# Aim of the task
Would you repeat all the lines below, exactly as they stand?

# Dataset section

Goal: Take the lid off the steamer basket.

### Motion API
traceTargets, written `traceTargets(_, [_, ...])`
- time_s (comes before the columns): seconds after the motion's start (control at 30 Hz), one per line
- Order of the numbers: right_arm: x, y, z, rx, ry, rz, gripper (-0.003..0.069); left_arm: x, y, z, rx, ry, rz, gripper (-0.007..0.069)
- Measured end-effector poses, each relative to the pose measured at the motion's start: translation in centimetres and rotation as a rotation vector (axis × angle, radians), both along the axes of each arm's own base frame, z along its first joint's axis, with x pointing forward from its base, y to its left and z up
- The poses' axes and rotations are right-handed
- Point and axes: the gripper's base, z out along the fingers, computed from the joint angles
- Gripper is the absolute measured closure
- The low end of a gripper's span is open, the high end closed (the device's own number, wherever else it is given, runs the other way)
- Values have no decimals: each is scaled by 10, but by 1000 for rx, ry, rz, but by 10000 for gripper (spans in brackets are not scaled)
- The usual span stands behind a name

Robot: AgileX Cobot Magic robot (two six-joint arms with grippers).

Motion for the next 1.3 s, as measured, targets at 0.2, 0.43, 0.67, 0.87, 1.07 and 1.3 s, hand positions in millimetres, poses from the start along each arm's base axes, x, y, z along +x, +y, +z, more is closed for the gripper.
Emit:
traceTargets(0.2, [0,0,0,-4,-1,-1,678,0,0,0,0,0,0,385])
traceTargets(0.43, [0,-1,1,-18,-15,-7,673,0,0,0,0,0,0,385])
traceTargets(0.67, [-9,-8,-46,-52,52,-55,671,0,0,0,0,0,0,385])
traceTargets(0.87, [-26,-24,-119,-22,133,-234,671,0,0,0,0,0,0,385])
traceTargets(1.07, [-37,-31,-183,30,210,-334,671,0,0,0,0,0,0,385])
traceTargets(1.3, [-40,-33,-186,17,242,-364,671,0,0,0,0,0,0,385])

# Your solution
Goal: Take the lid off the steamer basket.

### Motion API
traceTargets, written `traceTargets(_, [_, ...])`
- time_s (comes before the columns): seconds after the motion's start (control at 30 Hz), one per line
- Order of the numbers: right_arm: x, y, z, rx, ry, rz, gripper (-0.003..0.069); left_arm: x, y, z, rx, ry, rz, gripper (-0.007..0.069)
- Measured end-effector poses, each relative to the pose measured at the motion's start: translation in centimetres and rotation as a rotation vector (axis × angle, radians), both along the axes of each arm's own base frame, z along its first joint's axis, with x pointing forward from its base, y to its left and z up
- The poses' axes and rotations are right-handed
- Point and axes: the gripper's base, z out along the fingers, computed from the joint angles
- Gripper is the absolute measured closure
- The low end of a gripper's span is open, the high end closed (the device's own number, wherever else it is given, runs the other way)
- Values have no decimals: each is scaled by 10, but by 1000 for rx, ry, rz, but by 10000 for gripper (spans in brackets are not scaled)
- The usual span stands behind a name

Robot: AgileX Cobot Magic robot (two six-joint arms with grippers).

Motion for the next 1.3 s, as measured, targets at 0.2, 0.43, 0.67, 0.87, 1.07 and 1.3 s, hand positions in millimetres, poses from the start along each arm's base axes, x, y, z along +x, +y, +z, more is closed for the gripper.
Emit:
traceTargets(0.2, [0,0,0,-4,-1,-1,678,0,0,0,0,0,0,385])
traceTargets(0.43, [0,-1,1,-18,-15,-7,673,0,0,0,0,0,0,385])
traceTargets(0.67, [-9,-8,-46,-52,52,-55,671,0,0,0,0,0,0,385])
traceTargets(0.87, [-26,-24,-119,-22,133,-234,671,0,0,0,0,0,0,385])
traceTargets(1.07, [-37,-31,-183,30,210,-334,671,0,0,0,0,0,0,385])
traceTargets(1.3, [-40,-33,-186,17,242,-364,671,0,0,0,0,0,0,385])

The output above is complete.